His father pulled down the cover and said, “Look, son, a little baby sister.”
Then he pulled the cover down a little more, and another little sister.
Then he pulled the cover down a little more, and another little sister.
“Son,” he said, “Aren’t you glad you have three baby sisters? Aren’t you glad you prayed for a baby sister?”

“Yep,” the little boy replied, “but aren’t you glad I quit when I did?” 

One Liner
“I’m a light eater – as soon as it’s light, I start to eat.”

– Art Donovan

Thought for the day
“Let go of your concerns! Then you will know that I am God. I rule the nations. I rule the earth” (Psalm 46:10 GW).

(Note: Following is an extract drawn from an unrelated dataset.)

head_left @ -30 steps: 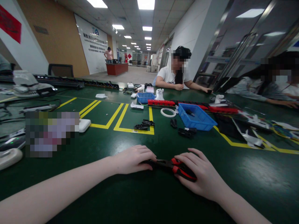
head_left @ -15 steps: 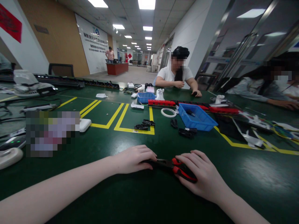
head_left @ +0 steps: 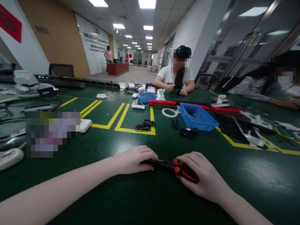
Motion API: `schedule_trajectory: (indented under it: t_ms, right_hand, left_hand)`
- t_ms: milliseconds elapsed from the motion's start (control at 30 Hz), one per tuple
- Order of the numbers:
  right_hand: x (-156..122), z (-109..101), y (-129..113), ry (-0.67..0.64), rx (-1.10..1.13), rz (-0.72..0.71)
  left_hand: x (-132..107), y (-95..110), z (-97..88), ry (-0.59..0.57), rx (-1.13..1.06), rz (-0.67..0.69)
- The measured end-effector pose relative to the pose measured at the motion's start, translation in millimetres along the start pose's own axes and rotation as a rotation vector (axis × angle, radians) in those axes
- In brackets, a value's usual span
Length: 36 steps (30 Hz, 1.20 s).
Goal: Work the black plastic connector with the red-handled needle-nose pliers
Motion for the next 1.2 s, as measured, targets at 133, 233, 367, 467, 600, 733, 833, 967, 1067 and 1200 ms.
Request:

Every day, you have to decide who’s going to be in control of your life — you or God.

 

Humor – January 13

My sister has the courage–but not always the skills–to tackle any home-repair project. 

For example, in her garage are pieces of a lawnmower she once tried to fix. So I wasn’t surprised the day my other sister, Dianne, and I found our sister attacking her vacuum cleaner with a screwdriver.
 
“I can’t get this thing to cooperate,” she explained when she saw us.
 
“Why don’t you drag it out to the garage and show it the lawnmower?” Dianne suggested.

 One Liner
“Sometimes I get the feeling the whole world is against me, but deep down I know that’s not true – some smaller countries are neutral.”

Thought for the day
“You come to him as living stones, a spiritual house that is being built into a holy priesthood” 1 Peter 2:5a

God says you are a priest.  You now have direct access to God. You don’t have to pray through anybody else. You don’t have to confess through anybody else. You don’t have to fellowship with God through anybody else. You can read your Bible, talk with the Lord, and fellowship directly with him.

Humor – January 12

KID TALK

STEVEN (age 3) hugged and kissed his mom good night: “I love you so much that when you die I’m going to bury you outside my bedroom window.”

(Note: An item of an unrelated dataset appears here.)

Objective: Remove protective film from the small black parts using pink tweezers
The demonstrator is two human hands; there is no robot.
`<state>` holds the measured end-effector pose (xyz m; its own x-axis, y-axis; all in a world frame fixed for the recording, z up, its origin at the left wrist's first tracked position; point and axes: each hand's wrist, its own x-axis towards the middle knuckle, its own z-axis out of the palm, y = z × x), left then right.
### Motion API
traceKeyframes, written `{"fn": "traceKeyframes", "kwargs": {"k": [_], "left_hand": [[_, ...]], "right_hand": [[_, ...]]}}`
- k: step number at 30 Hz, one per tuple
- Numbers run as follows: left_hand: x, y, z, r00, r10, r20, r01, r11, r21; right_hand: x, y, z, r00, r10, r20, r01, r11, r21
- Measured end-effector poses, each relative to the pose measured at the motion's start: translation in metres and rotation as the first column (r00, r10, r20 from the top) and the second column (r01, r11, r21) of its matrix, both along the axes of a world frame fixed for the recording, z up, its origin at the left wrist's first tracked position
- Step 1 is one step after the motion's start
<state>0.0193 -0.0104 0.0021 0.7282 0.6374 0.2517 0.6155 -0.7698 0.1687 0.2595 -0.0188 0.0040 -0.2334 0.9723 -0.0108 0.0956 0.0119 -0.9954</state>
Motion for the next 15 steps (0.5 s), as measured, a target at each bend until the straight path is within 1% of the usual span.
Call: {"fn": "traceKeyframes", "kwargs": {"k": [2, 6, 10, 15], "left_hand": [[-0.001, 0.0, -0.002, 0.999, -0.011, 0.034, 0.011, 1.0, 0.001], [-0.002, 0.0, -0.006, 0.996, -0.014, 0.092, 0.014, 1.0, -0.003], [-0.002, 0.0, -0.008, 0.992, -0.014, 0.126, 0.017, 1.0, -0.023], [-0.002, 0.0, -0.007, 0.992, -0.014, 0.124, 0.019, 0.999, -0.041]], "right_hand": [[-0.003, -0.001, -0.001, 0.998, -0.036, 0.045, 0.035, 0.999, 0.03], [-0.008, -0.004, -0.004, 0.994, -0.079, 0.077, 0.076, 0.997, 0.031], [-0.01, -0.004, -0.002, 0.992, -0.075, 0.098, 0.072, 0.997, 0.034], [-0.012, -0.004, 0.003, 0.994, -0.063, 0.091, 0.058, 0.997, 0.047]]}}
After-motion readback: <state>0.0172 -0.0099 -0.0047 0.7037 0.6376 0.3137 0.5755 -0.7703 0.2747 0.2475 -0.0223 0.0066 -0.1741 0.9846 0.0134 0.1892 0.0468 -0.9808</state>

BRITTANY (age 4) had an earache and wanted a pain killer. She tried in vain to take the lid off the bottle. Seeing her frustration, her Mom explained it was a child-proof cap and she’d have to open it for her. Eyes wide with wonder, the little girl asked, “How does it know it’s me?”

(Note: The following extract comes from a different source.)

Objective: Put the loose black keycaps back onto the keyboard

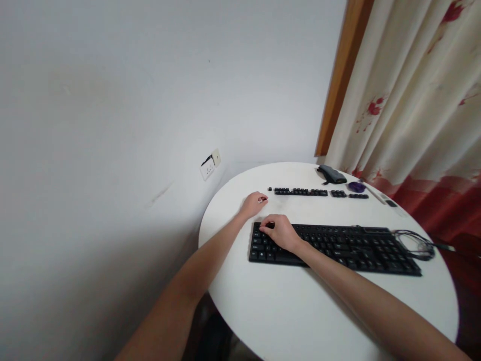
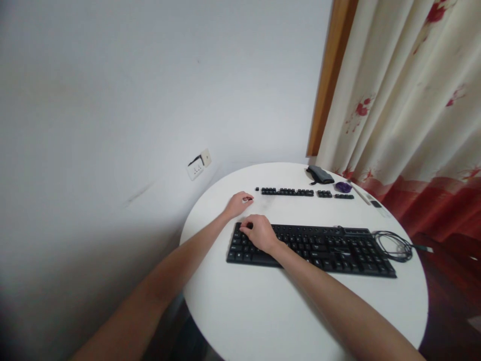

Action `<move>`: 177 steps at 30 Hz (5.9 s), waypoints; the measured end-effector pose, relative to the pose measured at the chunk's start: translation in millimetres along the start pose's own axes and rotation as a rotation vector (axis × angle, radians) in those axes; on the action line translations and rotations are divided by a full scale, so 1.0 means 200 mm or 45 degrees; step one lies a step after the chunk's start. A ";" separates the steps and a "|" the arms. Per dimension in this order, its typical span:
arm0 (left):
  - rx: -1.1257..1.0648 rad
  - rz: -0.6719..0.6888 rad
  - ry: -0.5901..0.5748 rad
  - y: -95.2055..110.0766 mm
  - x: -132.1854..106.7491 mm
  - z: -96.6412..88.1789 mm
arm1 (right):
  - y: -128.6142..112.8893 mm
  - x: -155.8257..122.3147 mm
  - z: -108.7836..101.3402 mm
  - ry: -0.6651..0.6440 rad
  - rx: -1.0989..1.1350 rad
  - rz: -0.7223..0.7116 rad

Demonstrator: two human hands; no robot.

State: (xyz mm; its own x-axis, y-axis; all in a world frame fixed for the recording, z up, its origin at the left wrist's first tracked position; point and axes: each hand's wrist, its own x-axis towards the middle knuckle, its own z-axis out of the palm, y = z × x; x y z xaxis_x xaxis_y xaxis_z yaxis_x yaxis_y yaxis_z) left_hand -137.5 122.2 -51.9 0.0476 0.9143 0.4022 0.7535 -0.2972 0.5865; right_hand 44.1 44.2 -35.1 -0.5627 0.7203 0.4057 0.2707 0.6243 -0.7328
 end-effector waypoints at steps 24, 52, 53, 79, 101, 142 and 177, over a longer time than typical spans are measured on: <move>-0.195 -0.127 -0.145 0.19 -0.49 -0.33 | -0.01 -0.01 -0.02 -0.028 -0.145 -0.023; -0.085 0.350 -0.240 0.21 -0.53 -0.37 | -0.04 -0.03 -0.03 -0.049 -0.253 -0.179; -0.064 0.372 -0.248 0.21 -0.53 -0.37 | -0.04 -0.03 -0.03 -0.054 -0.261 -0.194; -0.147 0.383 -0.230 0.19 -0.53 -0.35 | 0.01 -0.01 -0.02 0.043 -0.021 0.051; -0.055 0.385 -0.216 0.23 -0.54 -0.37 | -0.09 -0.05 -0.02 -0.057 -0.540 -0.218; 0.083 0.553 -0.182 0.26 -0.54 -0.35 | -0.06 -0.05 -0.03 -0.062 -0.420 -0.230; 0.096 -0.034 -0.202 0.09 0.12 0.06 | -0.06 -0.03 -0.02 0.007 -0.441 -0.007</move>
State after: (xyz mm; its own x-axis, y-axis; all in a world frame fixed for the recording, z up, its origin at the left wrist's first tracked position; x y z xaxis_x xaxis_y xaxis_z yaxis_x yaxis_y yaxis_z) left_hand -116.0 141.9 -40.4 0.1251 0.9554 0.2674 0.8027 -0.2559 0.5387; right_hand 47.7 33.5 -25.3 -0.5612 0.7175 0.4125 0.5172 0.6931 -0.5020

SUSAN (age 4) was drinking juice when she got the hiccups. “Please don’t give me this juice again,” she said, “It makes my teeth cough.”

One Liner
I think my problem is indecisiveness. Or maybe it’s procrastination

Thought for today
“Throw off your old sinful nature and your former way of life, which is corrupted by lust and deception” Ephesians 4:22

There is no growth without change, there is no change without loss, and there is no loss without pain. If you are going to grow, you will have to change, and change means letting go of some old things in order to grab hold of some new things.